As we slipped through the shallows along the sandy, pine-lined bay shore of Okaloosa Island, we looked behind us, to the east, to see that the sky had darkened beyond anything we had seen all day. Beneath the towering clouds, an army of whitecaps advanced across the bay. A chill curled into the cuffs of my jacket sleeves. Then the rain came, pouring over us like ice water. The thrill of surfing down waves all day drained out the scuppers.
Since we were running downwind, we tried to sail through the squall with full sails but even though the unstayed carbon-fiber masts flexed to dump air, it wasn’t enough to hold off an untamable weather helm. We took down the main, and carried on with mizzen for a while, and then with just the motor to reach the marina. Freezing and beaten down, we huddled in the cabin. I called a friend of mine from medical school, Robby Ashley, who lives in nearby Fort Walton Beach. He came to pick us up for laundry, pizza, and a much-needed night on shore.
Robby had to get to the hospital for work by 6:30 a.m., so we got an early start the next day. Exhausted from the previous two days of sailing in the Gulf, we decided to take the well-protected ICW for the 35 nautical miles to Pensacola.
As we motored out of the marina, there was a northerly breeze blowing across the ICW, so we raised sails immediately. The first 10 nautical miles of the ICW here are called The Narrows. On the still water, we ghosted past bright green manicured lawns at the foot of brick and stucco homes. About a third of the way through, the channel takes a quarter-mile dog leg to the north. For 20 minutes, we tacked upwind in a 70-yard-wide channel between marsh islands to round the corner. Then, tall pines obstructed the wind almost completely, and our progress slowed to 1.5 knots. We heard the morning announcements from the PA system of a nearby school as if we were in homeroom ourselves. Songbirds flittered in the trees, singing. White egrets strolled the shore, poking in the marsh for breakfast.
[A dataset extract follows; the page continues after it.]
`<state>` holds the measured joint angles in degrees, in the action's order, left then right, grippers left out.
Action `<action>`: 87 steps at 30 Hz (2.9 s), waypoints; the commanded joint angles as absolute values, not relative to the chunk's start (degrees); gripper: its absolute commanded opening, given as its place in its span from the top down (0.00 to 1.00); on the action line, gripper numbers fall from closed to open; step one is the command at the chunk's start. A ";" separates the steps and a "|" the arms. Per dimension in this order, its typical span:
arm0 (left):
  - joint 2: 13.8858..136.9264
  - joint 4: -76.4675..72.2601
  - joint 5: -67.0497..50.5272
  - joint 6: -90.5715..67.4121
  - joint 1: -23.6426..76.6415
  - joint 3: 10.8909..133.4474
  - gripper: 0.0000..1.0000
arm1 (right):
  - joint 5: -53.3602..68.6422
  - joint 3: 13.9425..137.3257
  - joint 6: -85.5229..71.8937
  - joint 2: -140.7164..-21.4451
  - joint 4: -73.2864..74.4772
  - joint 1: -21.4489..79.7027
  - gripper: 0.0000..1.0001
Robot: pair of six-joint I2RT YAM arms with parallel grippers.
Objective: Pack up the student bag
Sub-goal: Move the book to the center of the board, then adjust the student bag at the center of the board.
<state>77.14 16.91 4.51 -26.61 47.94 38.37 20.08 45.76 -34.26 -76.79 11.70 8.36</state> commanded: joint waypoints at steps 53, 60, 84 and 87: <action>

The calm seemed inescapable, and I suggested giving up and turning the engine on. Mark questioned my purity and, being stubborn, I took the bait and we carried on under sail. Within a few minutes, the lee rail descended, and we were on our way again. We accelerated past Hurlburt Field Air Force Base, its runway allowing a roaring breeze to run free and blow across the channel.
The passage slowly widened, and soon we had made it through the Narrows and into Santa Rosa Sound. Overhead, the cerulean sky was covered by a thin, patchwork of clouds that the sun burned off as the day progressed. We made a joyful 5.5 knots on crisp, blue water topped with tumbling white caps. Santa Rosa Island lay to our south, a long, electric-white bar of sand, too skinny and low for homes or trees. To our north, the mainland shoreline, mostly pine dotted with modest beach homes, arced like velvet rope along a queue before running straight west toward the rendezvous with Pensacola Bay at Deer Point. There, we turned north to work upwind for Pensacola Harbor under a spotless sky.
That evening, we anchored in Bayou Chico, a mile from downtown, sandwiched between a tugboat base, a salvage yard, a highway bridge, and the very proper and trim Pensacola Yacht Club. An acrid, oily odor wafted over our still anchorage. Amid these implements and rewards of industry, we watched an osprey perched on a mast devour a catfish, blood dripping onto the deck below.
We sailed off anchor in the morning, tailed by the tugboats trudging to the day’s work. We slipped past the yacht club and emerged into another shining blue day on Pensacola Bay. We headed south for the Gulf with 10 knots of breeze on our quarter.
We made it out of the Pensacola Bay’s inlet—the 2/3-mile gap between Santa Rosa and Perdido Key’s slender eastern peninsula—and sailed into the emerald Gulf, and crossed over a shallow, sandy bar on the west side. The water was so clear we could see individual grains of sand on the bottom 3′ below us. But the wind soon died completely and our speed dropped below one knot. Unfortunately, we had to motor.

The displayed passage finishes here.